Jesus never offers a diagram of God’s inner mechanics. In John 14, he speaks instead of presence. “Whoever has seen me has seen the Father.” “I will not leave you orphaned.” “The Spirit will be with you—and in you.” The Holy Spirit is not an abstract force or theological appendix. The Spirit is God’s refusal to withdraw. God abiding. God dwelling. God arriving again and again in whatever form God comes.

And in Matthew 28, the Triune name is not handed down as a concept to be memorized, but as a sending into the world. Baptize. Teach. Go. The Trinity moves outward. It draws others into its life. God is not static. God is communion in motion.

God does not need creation in order to be God. Yet God chooses not to remain distant. The Trinity is not dependent on humanity—but it is known because God turns toward humanity. Revelation, not projection. Invitation, not abstraction.

This is why the Trinity carries ethical weight. If God’s very being is unity without uniformity, then coercion in God’s name is not merely misguided—it is blasphemous. Disagreement is not the sin. Violence is. Silencing is. Erasure is. When the Church exiles, imprisons, or kills to protect doctrine, it does not defend God. It denies God’s nature. In those moments, the Church stops reflecting the Triune life and begins mirroring the Accuser it claims to resist.

The symbols associated with the Trinity quietly preach this truth. The triangle, the triskele, the trefoil—ancient forms circulating long before Christianity claimed them. They speak of movement, balance, and unity held without collapse into sameness. The early Church did not invent these signs; it recognized them. Christianity has never been homogenous, sealed, or culturally pure. God’s relational life has been glimpsed across cultures and centuries, long before councils tried to contain it.

That recognition itself is subversive. It reminds us that God has never belonged to one empire, one language, or one system of control. God’s life exceeds our borders. Always has.

Here is the unsettling truth the Trinity confronts us with: if God’s being is communion, then domination is never holy. If God’s life is shared, then fear-driven control is a lie. The Trinity does not support systems built on hierarchy and exclusion. It exposes them. It unmasks every attempt to justify cruelty in God’s name. It calls the Church back—not to certainty, but to participation in a life shaped by humility, mutuality, and love.

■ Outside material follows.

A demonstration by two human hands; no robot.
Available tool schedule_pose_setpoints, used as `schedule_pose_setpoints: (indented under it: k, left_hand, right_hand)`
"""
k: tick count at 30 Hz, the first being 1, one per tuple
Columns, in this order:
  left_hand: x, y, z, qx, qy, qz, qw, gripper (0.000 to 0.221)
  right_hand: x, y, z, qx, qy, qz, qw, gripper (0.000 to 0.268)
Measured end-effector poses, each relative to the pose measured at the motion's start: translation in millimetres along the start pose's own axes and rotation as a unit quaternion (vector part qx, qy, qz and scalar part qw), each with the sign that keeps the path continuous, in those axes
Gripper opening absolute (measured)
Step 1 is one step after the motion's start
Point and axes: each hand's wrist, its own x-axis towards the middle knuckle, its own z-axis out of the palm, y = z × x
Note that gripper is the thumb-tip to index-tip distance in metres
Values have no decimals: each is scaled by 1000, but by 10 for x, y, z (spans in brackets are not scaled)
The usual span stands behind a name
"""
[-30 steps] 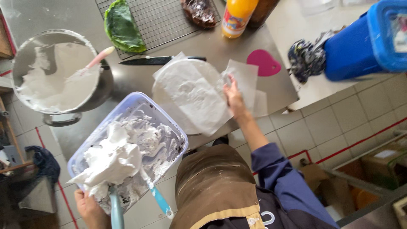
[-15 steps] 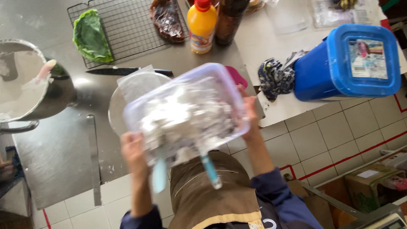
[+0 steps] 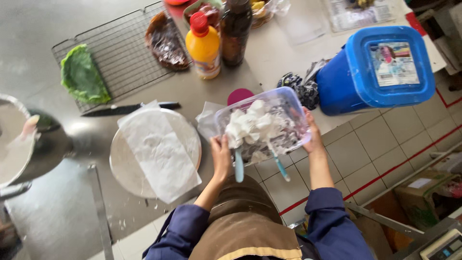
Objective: The person uses a spatula to transfer white cream from a metal bowl into a plastic container, pours chocolate syrup from a bottle over it, and then mixes the ingredients together by hand using a spoon.
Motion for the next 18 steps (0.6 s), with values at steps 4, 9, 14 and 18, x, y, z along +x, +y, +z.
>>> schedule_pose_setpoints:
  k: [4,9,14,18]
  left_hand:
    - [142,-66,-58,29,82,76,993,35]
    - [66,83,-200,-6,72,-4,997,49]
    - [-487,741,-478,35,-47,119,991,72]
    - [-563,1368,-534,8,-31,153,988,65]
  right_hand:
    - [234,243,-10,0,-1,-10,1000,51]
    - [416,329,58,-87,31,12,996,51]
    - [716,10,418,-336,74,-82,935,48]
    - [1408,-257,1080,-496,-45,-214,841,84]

The Trinity is not a puzzle to be solved or a doctrine to be enforced at all costs. It is the life of God revealed. And once revealed, it leaves us with no excuse for becoming what God is not.

THOUGHT OF THE DAY
Unity without uniformity reflects the life of God; enforced sameness betrays it.

PRAYER
Triune God, whose life is shared and whose love refuses domination, draw us into Your communion. Free us from the fear that turns conviction into cruelty. Teach us to seek truth without destroying one another, to honor difference without erasing dignity, and to live in ways that reflect who You truly are. Make our lives a witness to Your shared, life-giving love. Amen.